In view of the poor compatibility of clay minerals with organic molecules, organic compounds are often used to modify clay minerals to increase the dispersibility of clay minerals in organic solvents and ensure high compatibility between subsequent organic compounds and modified clay minerals. sex. Organic modification often uses anionic and cationic surfactants (quaternary ammonium salts and hybrid compounds are the most common), by changing the surface properties of the clay (changing the surface electrical properties and the surface hydrophobicity) or inserting organic matter into the interlayer (increasing the interlayer). domains and become hydrophobic between layers) to achieve modification. The organic polymer matrix used mainly includes polypropylene, polyethylene, polyethylene terephthalate, polyurethane, polystyrene, polyamide, polyolefin and the like. Biopolymers such as cellulose, starch, corn-derived plastics, polylactic acid, etc. have received attention due to their environmental friendliness and renewability.
Due to the high compatibility between organomodified clays and polymers, organomodified clays have become ideal materials for enhancing the properties of polymer matrices and are widely used as precursors for bactericidal materials. The properties of composite bactericidal materials are affected by the size scale of different components and the degree of mixing between multiple phases. During the preparation process, three types of intercalated composite materials, clay-exfoliated composite materials and flocculated composite materials are usually formed.
In intercalated nanocomposites, polymer chain moieties are regularly inserted between layers of clay. In exfoliated nanocomposites, the individual clay structural unit layers are relatively uniformly separated in the continuous polymer matrix, and the clay structural unit layers are completely exfoliated in the polymer matrix. The flocculated nanocomposite refers to the phenomenon of “flocculation” similar to the interaction of the hydroxylated edges between the clay mineral structural unit layers, the interlayer domain is reduced, and the polymer and the clay mineral phase are separated to a certain extent.
To study the bactericidal activity of Cu-loaded montmorillonite-chitosan nanocomposites. The synthesis of the composite is accomplished by ion exchange by placing montmorillonite in a medium containing copper sulfate. The lethality rate of the bactericidal material to Escherichia coli is as high as 99.98%, and all Staphylococcus aureus died after being treated with the material.

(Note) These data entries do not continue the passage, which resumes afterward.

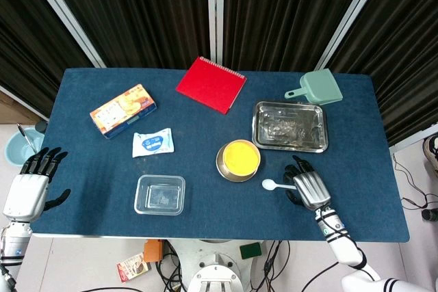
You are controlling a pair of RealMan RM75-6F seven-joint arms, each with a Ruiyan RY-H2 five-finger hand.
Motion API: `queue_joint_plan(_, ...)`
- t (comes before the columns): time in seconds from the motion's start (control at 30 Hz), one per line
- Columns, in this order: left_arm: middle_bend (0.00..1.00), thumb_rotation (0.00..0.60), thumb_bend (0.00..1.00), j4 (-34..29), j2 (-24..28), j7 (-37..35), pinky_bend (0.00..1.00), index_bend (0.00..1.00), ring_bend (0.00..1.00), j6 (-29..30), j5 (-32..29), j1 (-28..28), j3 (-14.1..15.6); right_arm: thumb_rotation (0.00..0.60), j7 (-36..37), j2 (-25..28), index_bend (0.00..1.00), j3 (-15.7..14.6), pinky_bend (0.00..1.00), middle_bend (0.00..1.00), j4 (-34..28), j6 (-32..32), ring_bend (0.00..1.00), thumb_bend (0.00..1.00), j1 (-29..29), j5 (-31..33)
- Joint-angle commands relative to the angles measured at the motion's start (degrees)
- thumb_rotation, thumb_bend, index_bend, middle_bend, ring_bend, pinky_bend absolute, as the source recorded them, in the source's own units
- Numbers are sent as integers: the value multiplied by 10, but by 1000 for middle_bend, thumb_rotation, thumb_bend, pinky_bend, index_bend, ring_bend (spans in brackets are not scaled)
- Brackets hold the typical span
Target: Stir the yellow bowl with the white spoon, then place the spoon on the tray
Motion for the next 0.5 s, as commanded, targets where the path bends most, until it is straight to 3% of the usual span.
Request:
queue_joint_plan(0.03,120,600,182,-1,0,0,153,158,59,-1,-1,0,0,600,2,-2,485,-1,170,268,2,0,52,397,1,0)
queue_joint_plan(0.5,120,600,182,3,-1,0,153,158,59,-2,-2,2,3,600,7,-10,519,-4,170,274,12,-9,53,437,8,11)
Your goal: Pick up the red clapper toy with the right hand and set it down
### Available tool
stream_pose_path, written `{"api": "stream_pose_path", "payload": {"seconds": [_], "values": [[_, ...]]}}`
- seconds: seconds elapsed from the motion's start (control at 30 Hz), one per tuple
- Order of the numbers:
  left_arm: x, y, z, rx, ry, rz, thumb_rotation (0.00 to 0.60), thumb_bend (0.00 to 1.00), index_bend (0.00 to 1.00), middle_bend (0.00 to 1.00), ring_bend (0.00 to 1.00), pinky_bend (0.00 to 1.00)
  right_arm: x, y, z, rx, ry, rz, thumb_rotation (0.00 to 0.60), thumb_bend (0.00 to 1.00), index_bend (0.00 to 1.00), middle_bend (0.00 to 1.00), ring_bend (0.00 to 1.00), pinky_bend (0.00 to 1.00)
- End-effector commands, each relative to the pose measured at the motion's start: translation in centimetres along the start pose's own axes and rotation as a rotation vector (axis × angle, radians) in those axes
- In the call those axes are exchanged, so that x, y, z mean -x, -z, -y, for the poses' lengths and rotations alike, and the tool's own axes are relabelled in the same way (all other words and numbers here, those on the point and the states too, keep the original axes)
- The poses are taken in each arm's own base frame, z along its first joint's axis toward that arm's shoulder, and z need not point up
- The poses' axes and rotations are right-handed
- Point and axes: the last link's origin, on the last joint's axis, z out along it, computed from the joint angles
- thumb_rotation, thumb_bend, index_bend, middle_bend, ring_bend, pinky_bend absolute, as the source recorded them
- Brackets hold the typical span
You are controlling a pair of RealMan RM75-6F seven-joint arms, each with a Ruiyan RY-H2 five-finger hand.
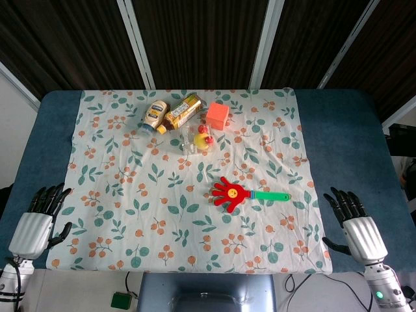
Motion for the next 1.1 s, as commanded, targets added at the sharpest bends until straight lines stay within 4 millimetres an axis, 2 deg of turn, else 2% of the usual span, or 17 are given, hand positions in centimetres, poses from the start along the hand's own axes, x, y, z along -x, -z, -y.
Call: {"api": "stream_pose_path", "payload": {"seconds": [0.03,0.23,0.37,0.53,0.63,0.87,1.1], "values": [[0.0,0.0,0.0,0.002,0.003,0.002,0.6,0.38,0.0,0.0,0.0,0.02,0.0,-0.1,0.0,0.006,0.002,-0.003,0.6,0.24,0.0,0.0,0.0,0.0],[0.0,0.0,0.0,0.005,0.011,0.016,0.6,0.38,0.0,0.0,0.0,0.02,1.2,-1.3,0.6,0.001,-0.034,0.021,0.6,0.24,0.0,0.0,0.0,0.0],[-0.2,0.0,0.1,0.014,0.026,0.017,0.6,0.38,0.0,0.0,0.0,0.02,2.5,-4.5,2.1,-0.038,-0.075,0.065,0.6,0.24,0.02,0.0,0.0,0.0],[-0.4,0.3,0.2,0.022,0.04,0.014,0.6,0.38,0.0,0.0,0.0,0.02,4.2,-9.2,4.7,-0.075,-0.131,0.156,0.6,0.25,0.33,0.0,0.0,0.0],[-0.6,0.5,0.3,0.033,0.048,0.014,0.6,0.38,0.0,0.0,0.0,0.02,5.7,-12.1,6.2,-0.067,-0.108,0.163,0.6,0.29,0.43,0.0,0.0,0.0],[-0.9,0.9,0.4,0.044,0.059,0.011,0.6,0.38,0.0,0.0,0.0,0.02,8.2,-15.4,8.2,-0.029,-0.077,0.181,0.6,0.34,0.53,0.0,0.0,0.0],[-1.2,1.2,0.6,0.05,0.065,0.004,0.6,0.38,0.0,0.0,0.0,0.02,9.7,-16.6,8.4,0.003,-0.064,0.209,0.6,0.37,0.56,0.01,0.0,0.0]]}}
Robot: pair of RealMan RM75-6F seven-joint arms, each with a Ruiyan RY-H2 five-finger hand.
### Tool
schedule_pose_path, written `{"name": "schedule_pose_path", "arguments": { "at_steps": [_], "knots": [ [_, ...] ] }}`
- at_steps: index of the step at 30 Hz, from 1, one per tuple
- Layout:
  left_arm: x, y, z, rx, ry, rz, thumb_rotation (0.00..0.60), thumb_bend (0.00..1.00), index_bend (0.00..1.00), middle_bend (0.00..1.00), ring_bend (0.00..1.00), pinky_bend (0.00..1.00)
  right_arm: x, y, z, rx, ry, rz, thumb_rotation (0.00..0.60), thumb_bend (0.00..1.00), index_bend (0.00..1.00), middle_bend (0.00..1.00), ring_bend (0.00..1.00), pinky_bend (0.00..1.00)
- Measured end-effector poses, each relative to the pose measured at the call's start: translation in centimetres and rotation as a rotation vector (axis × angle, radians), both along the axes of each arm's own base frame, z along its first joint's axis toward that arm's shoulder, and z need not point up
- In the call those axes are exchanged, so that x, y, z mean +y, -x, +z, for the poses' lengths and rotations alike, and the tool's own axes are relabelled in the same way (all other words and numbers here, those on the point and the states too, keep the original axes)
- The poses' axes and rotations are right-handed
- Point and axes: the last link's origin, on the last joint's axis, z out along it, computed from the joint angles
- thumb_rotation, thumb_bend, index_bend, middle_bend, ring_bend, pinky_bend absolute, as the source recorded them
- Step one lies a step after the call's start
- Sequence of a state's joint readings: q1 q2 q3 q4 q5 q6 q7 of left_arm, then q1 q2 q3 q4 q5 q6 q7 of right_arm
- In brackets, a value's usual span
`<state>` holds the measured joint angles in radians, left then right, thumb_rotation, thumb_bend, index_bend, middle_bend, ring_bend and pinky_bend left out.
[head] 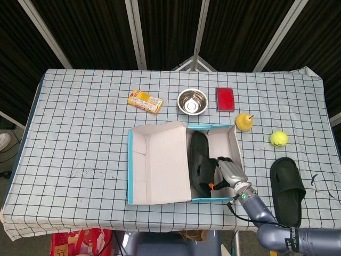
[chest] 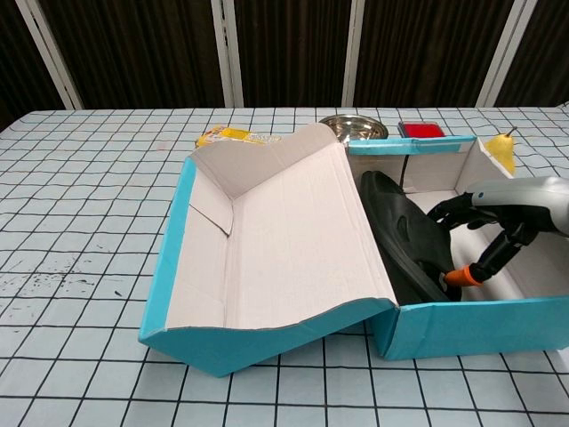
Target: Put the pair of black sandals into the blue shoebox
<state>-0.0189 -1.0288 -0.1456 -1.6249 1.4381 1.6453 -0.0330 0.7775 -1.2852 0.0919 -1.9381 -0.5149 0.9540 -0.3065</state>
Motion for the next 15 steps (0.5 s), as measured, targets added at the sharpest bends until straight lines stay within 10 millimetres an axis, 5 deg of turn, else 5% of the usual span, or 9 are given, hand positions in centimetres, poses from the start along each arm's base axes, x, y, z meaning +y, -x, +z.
{"name": "schedule_pose_path", "arguments": {
  "at_steps": [15],
  "knots": [
    [-0.02, 0.01, -0.01, 0.001, 0.001, 0.001, 0.6, 0.5, 0.16, 0.03, 0.0, 0.12, -0.55, -0.91, -0.29, -0.04, 0.092, -0.138, 0.6, 0.35, 0.39, 0.25, 0.06, 0.0]
  ]
}}
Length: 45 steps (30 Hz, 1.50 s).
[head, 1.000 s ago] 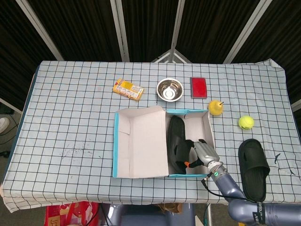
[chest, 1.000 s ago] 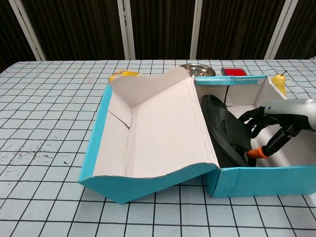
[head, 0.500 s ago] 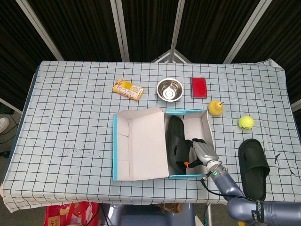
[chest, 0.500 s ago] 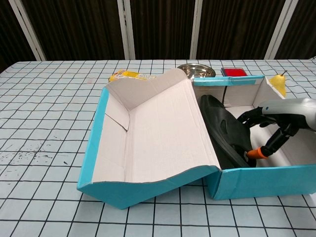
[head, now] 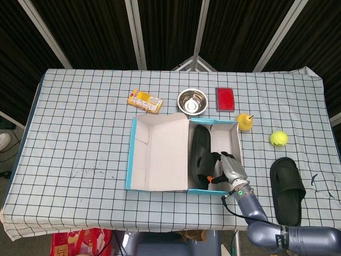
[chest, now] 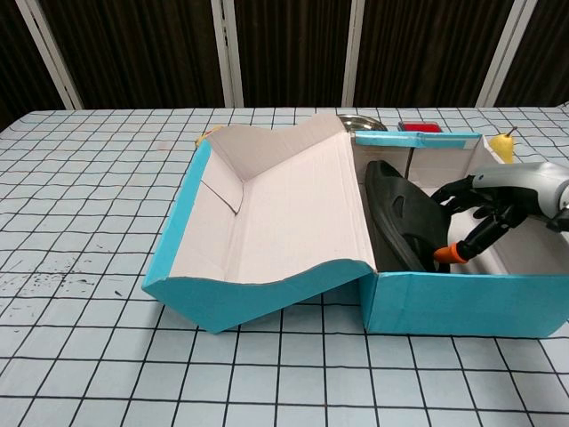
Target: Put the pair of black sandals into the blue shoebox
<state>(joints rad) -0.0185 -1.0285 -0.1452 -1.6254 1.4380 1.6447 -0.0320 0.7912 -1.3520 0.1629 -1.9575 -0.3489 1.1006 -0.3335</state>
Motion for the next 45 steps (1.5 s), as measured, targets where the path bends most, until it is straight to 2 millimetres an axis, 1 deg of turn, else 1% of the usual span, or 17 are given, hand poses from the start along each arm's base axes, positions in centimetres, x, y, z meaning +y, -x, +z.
{"name": "schedule_pose_path", "arguments": {
  "at_steps": [6, 12, 17, 19, 25, 29, 33, 45],
  "knots": [
    [-0.05, -0.03, 0.05, -0.001, -0.002, -0.002, 0.6, 0.5, 0.16, 0.03, 0.0, 0.12, 0.05, -0.27, -0.02, 0.014, -0.028, -0.003, 0.6, 0.35, 0.39, 0.25, 0.05, 0.0],
    [-0.08, -0.07, 0.05, -0.001, -0.002, -0.004, 0.6, 0.5, 0.16, 0.03, 0.0, 0.12, 0.1, -0.48, 0.12, 0.029, -0.059, 0.013, 0.6, 0.35, 0.32, 0.21, 0.02, 0.0],
    [-0.08, -0.07, 0.06, -0.002, -0.003, -0.003, 0.6, 0.5, 0.16, 0.03, 0.0, 0.12, 0.04, -0.52, 0.2, 0.026, -0.058, 0.013, 0.6, 0.35, 0.28, 0.17, 0.01, 0.0],
    [-0.09, -0.06, 0.07, -0.001, -0.003, -0.003, 0.6, 0.5, 0.16, 0.03, 0.0, 0.12, 0.03, -0.5, 0.2, 0.024, -0.056, 0.013, 0.6, 0.33, 0.27, 0.15, 0.0, 0.0],
    [-0.08, -0.07, 0.05, 0.0, -0.003, -0.003, 0.6, 0.5, 0.16, 0.03, 0.0, 0.12, 0.09, -0.53, 0.14, 0.018, -0.063, 0.023, 0.6, 0.22, 0.18, 0.09, 0.0, 0.0],
    [-0.08, -0.08, 0.06, 0.0, -0.004, -0.003, 0.6, 0.5, 0.16, 0.03, 0.0, 0.12, 0.11, -0.39, 0.06, 0.027, -0.077, 0.035, 0.6, 0.12, 0.14, 0.06, 0.0, 0.0],
    [-0.07, -0.07, 0.06, 0.001, -0.005, -0.003, 0.6, 0.5, 0.16, 0.03, 0.0, 0.12, 0.12, -0.35, 0.04, 0.033, -0.089, 0.046, 0.6, 0.11, 0.13, 0.06, 0.0, 0.0],
    [-0.08, -0.09, 0.04, 0.001, -0.004, -0.003, 0.6, 0.5, 0.16, 0.03, 0.0, 0.12, -0.09, -0.59, 0.32, 0.02, -0.084, 0.058, 0.6, 0.11, 0.04, 0.03, 0.0, 0.0]
  ]
}}
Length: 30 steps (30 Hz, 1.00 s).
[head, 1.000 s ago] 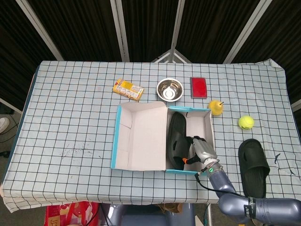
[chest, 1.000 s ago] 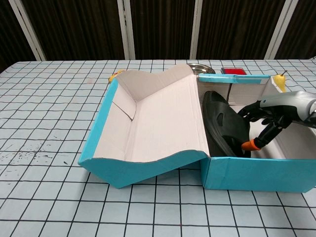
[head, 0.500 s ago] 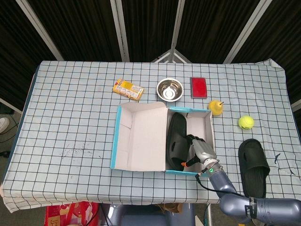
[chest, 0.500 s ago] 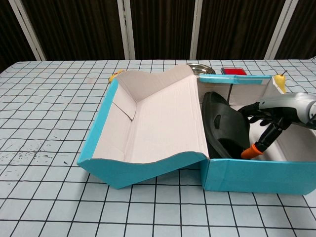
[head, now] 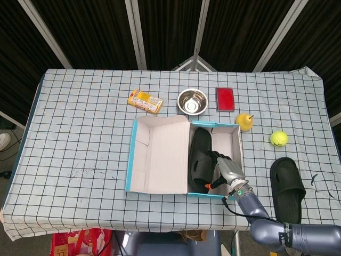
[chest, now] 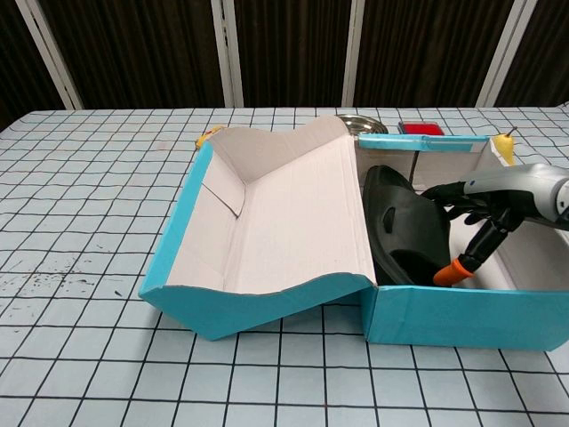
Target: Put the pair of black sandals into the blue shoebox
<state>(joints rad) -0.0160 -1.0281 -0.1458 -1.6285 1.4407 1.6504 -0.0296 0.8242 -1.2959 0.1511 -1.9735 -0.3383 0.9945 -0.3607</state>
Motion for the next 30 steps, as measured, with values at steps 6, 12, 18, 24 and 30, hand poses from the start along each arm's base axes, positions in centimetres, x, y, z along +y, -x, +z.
{"name": "schedule_pose_path", "arguments": {
  "at_steps": [6, 12, 18, 24, 30],
  "knots": [
    [0.0, 0.0, 0.0, -0.002, 0.0, 0.002, 0.6, 0.5, 0.16, 0.03, 0.0, 0.12, -0.1, -0.1, 0.3, 0.027, -0.006, 0.021, 0.6, 0.11, 0.01, 0.01, 0.0, 0.0],
    [0.0, 0.0, 0.1, -0.003, -0.001, 0.003, 0.6, 0.5, 0.16, 0.03, 0.0, 0.12, -0.3, -0.2, 0.7, 0.066, -0.008, 0.049, 0.6, 0.11, 0.0, 0.0, 0.0, 0.0],
    [-0.1, 0.1, 0.2, -0.005, -0.004, 0.003, 0.6, 0.5, 0.16, 0.03, 0.0, 0.12, -0.6, -0.3, 1.6, 0.124, -0.002, 0.084, 0.6, 0.11, 0.0, 0.0, 0.0, 0.0],
    [-0.1, 0.1, 0.2, -0.007, -0.006, 0.004, 0.6, 0.5, 0.16, 0.03, 0.0, 0.12, -0.8, -0.6, 2.9, 0.164, -0.004, 0.106, 0.6, 0.11, 0.0, 0.0, 0.0, 0.0],
    [-0.3, 0.1, 0.4, -0.013, -0.012, 0.002, 0.6, 0.5, 0.16, 0.03, 0.0, 0.12, -1.0, -0.8, 4.8, 0.215, 0.004, 0.116, 0.6, 0.11, 0.0, 0.0, 0.0, 0.0]
  ]
}}
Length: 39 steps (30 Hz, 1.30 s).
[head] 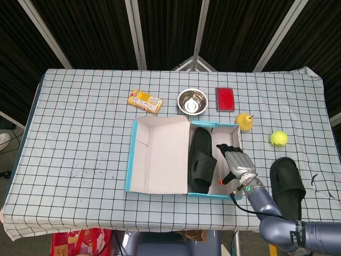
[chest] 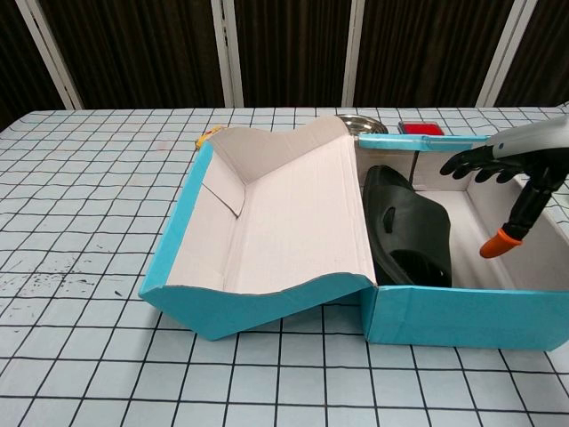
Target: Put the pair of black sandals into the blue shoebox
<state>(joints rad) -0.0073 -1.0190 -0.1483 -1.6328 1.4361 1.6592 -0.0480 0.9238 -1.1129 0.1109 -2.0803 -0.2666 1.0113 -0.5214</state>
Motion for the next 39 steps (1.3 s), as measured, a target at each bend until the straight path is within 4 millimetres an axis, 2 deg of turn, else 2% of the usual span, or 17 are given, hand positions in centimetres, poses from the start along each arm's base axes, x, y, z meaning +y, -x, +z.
{"name": "schedule_pose_path", "arguments": {
  "at_steps": [7, 12, 16, 20, 30, 39],
  "knots": [
    [-0.1, 0.1, 0.1, -0.002, -0.004, 0.001, 0.6, 0.5, 0.16, 0.03, 0.0, 0.12, 0.2, -1.1, 3.2, -0.047, 0.047, -0.006, 0.6, 0.11, 0.0, 0.0, 0.0, 0.0],
    [-0.3, 0.0, 0.3, -0.011, -0.009, -0.005, 0.6, 0.5, 0.16, 0.03, 0.0, 0.12, 0.5, -1.3, 7.0, -0.066, 0.129, -0.006, 0.6, 0.11, 0.0, 0.0, 0.0, 0.0],
    [-0.6, -0.1, 0.5, -0.018, -0.018, -0.01, 0.6, 0.5, 0.16, 0.03, 0.0, 0.12, 1.0, -0.2, 10.6, -0.018, 0.214, 0.004, 0.6, 0.11, 0.0, 0.0, 0.0, 0.0],
    [-0.7, -0.2, 0.6, -0.016, -0.022, -0.012, 0.6, 0.5, 0.16, 0.03, 0.0, 0.12, 2.2, 2.4, 13.3, 0.094, 0.265, 0.005, 0.6, 0.11, 0.0, 0.0, 0.0, 0.0],
    [-0.4, 0.1, 0.3, 0.024, -0.035, 0.021, 0.6, 0.5, 0.16, 0.03, 0.0, 0.12, 4.2, 8.5, 15.2, 0.236, 0.249, -0.017, 0.6, 0.11, 0.0, 0.0, 0.0, 0.0],
    [0.3, 1.7, 0.4, 0.047, -0.053, 0.111, 0.6, 0.5, 0.16, 0.03, 0.0, 0.12, 3.9, 13.1, 14.5, 0.302, 0.156, -0.053, 0.6, 0.11, 0.0, 0.0, 0.0, 0.0]
  ]
}}
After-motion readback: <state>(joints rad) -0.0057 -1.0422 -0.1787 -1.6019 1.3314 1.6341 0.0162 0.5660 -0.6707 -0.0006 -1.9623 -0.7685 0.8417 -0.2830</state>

Application and Market Prospect of Silica in Food and Cosmetics
Silica is a safe and environmentally friendly daily chemical additive, and has better performance in high-end applications. For example, as beer silica gel in food to make products taste better, and as an anti-caking agent in cosmetics, it is harmless to the environment.
Regulatory agencies in various countries have certified silica as a safe and harmless additive. Regulatory agencies in Europe, the United States, and the United Nations have approved silica as an additive for use in food and other fields. A 2006 study by the European Centre for Ecotoxicology and Toxicology of Chemicals (ECETOC) showed that human inhalation of silica through the mouth, skin or eyes is essentially non-toxic and has no significant impact on environmental quality.
1. Application and substitution of silica in the food field
Silica has the excellent properties of non-toxic, harmless, stable properties and large specific surface area, which is exactly in line with the characteristics of food anticaking agents and adsorbents, and is more high-quality and efficient than the original products.
In the field of table salt, silicon dioxide is not only non-toxic, but also has high resistance to caking, which is superior to potassium ferrocyanide and ferric ammonium citrate, and can be used as a green and healthy anti-caking agent in table salt products. .
In the field of beverages such as beer and fruit juice, silica can agglutinate turbid substances and has a clarifying effect. It can effectively remove turbid proteins in beer without affecting the quality of beer products, and the loss of beer in the whole process is very small. Compared with other filter aids, it has the advantages of less dosage and better effect, and has been widely used in the beer industry as a new type of environmentally friendly adsorbent.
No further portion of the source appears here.